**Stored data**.

== Segment start ==

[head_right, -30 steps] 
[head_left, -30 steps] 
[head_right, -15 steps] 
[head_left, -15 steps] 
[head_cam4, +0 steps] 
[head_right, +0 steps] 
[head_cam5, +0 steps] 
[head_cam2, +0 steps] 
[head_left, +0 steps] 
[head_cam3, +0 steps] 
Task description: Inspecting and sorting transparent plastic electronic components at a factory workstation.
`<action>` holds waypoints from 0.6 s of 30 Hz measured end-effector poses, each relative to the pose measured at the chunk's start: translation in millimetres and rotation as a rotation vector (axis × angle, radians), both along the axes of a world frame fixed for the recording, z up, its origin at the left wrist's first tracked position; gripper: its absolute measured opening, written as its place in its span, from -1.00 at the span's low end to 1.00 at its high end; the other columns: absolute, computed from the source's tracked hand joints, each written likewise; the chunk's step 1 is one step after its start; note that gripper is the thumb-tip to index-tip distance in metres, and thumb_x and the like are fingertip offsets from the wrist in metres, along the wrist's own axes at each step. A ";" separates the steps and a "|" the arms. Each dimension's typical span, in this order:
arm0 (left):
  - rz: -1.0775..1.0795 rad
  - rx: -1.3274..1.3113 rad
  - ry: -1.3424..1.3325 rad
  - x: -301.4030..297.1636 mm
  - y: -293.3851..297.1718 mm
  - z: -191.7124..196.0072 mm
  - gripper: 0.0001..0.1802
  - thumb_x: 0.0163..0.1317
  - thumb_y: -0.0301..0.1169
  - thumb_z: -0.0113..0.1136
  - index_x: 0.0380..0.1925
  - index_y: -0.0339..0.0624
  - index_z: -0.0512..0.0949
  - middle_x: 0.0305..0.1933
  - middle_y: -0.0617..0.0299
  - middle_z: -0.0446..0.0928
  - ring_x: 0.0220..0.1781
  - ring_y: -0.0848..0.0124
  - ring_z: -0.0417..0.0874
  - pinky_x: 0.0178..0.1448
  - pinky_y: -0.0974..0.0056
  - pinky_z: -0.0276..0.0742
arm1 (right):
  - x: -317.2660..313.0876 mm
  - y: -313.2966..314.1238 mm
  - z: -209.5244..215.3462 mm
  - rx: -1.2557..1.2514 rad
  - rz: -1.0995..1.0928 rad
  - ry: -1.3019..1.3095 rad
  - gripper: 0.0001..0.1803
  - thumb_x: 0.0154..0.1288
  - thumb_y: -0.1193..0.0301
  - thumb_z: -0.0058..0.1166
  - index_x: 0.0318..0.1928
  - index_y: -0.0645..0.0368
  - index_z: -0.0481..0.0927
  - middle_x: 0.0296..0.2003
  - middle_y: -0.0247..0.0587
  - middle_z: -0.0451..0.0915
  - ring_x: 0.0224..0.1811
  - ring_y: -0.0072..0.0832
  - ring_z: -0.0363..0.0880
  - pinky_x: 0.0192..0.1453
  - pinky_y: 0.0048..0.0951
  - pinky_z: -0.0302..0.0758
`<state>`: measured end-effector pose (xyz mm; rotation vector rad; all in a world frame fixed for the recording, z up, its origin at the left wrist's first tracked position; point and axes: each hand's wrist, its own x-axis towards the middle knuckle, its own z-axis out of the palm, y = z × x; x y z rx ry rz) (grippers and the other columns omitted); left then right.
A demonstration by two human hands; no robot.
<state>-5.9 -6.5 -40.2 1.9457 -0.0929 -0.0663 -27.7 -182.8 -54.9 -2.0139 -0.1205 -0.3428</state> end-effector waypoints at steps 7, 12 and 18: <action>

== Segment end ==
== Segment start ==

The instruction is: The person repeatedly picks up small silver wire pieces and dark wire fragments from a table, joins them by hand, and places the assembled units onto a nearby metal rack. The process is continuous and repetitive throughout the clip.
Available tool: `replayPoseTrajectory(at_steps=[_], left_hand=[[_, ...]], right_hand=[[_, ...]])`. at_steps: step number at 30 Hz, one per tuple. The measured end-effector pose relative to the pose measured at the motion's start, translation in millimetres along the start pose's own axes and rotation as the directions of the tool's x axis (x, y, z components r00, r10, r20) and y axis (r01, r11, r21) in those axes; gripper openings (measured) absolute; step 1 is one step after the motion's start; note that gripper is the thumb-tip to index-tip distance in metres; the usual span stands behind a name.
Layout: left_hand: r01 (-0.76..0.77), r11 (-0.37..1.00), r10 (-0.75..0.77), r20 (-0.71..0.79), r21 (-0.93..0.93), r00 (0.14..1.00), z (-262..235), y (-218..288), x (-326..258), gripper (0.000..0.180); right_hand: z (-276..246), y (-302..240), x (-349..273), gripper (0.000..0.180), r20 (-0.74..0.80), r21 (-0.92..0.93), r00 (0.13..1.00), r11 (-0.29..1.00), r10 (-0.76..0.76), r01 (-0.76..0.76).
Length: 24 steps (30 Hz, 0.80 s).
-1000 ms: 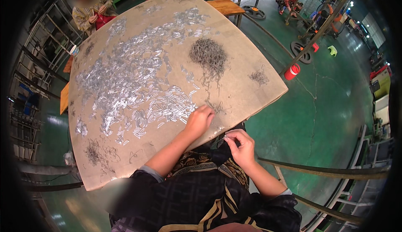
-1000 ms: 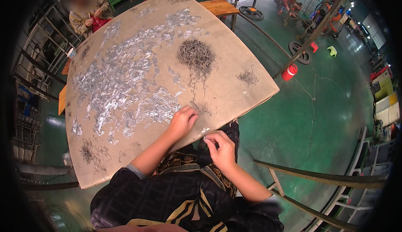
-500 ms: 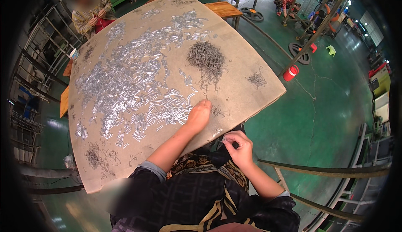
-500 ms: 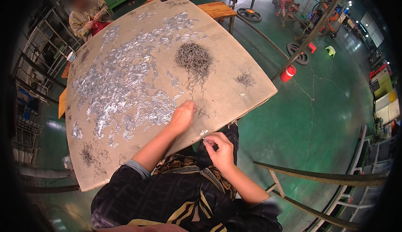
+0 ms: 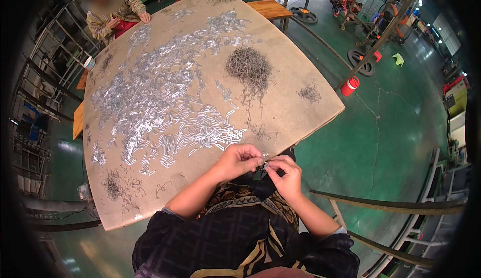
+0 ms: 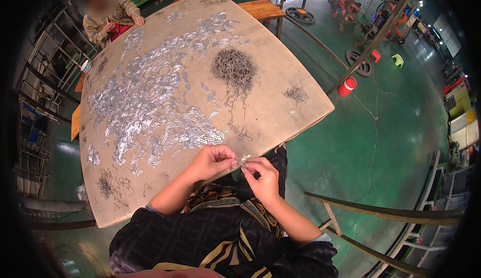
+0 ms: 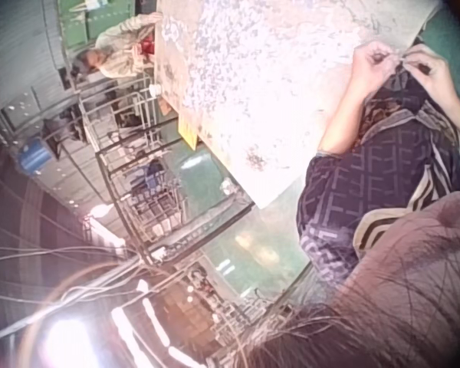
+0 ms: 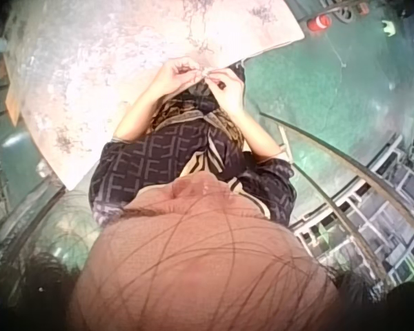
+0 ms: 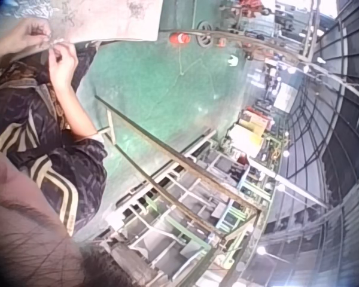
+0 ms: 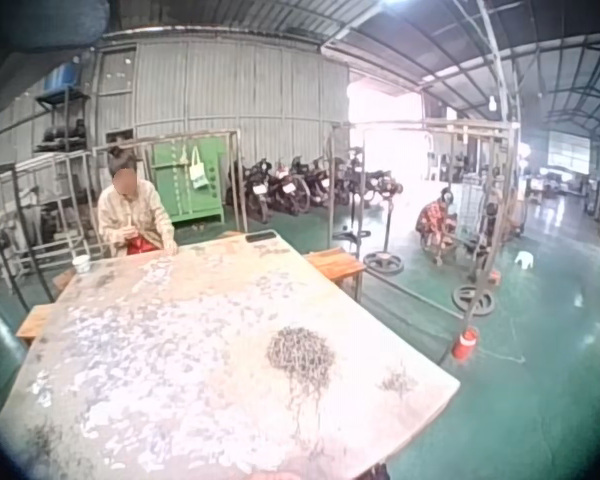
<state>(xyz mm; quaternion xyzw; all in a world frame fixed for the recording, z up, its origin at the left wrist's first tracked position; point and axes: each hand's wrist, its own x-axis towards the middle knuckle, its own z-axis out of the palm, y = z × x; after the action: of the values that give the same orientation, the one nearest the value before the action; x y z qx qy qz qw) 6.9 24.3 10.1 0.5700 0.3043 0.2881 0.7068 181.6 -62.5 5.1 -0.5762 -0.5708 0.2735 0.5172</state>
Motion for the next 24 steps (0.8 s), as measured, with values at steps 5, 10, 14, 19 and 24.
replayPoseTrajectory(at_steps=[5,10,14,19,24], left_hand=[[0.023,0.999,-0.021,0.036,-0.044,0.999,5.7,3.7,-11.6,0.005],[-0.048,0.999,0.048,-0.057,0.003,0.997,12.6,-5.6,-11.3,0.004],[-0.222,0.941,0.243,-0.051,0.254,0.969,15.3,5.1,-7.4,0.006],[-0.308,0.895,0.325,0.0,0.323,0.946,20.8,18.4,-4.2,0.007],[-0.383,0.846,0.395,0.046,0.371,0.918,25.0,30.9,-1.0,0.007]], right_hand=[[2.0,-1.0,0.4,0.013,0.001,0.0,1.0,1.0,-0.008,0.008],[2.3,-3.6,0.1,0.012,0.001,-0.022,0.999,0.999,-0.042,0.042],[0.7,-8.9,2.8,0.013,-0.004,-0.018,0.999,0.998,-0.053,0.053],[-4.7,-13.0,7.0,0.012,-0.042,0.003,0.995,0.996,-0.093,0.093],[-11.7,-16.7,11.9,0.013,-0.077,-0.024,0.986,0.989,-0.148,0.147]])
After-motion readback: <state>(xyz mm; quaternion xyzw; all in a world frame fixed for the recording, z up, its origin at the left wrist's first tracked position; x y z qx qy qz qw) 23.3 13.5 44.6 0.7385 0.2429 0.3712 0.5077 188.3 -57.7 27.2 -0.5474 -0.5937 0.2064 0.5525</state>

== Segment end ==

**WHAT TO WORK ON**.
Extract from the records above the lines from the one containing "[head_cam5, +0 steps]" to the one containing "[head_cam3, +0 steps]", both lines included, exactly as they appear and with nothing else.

**EXPECTED ANSWER**.
[head_cam5, +0 steps] 
[head_cam2, +0 steps] 
[head_left, +0 steps] 
[head_cam3, +0 steps] 

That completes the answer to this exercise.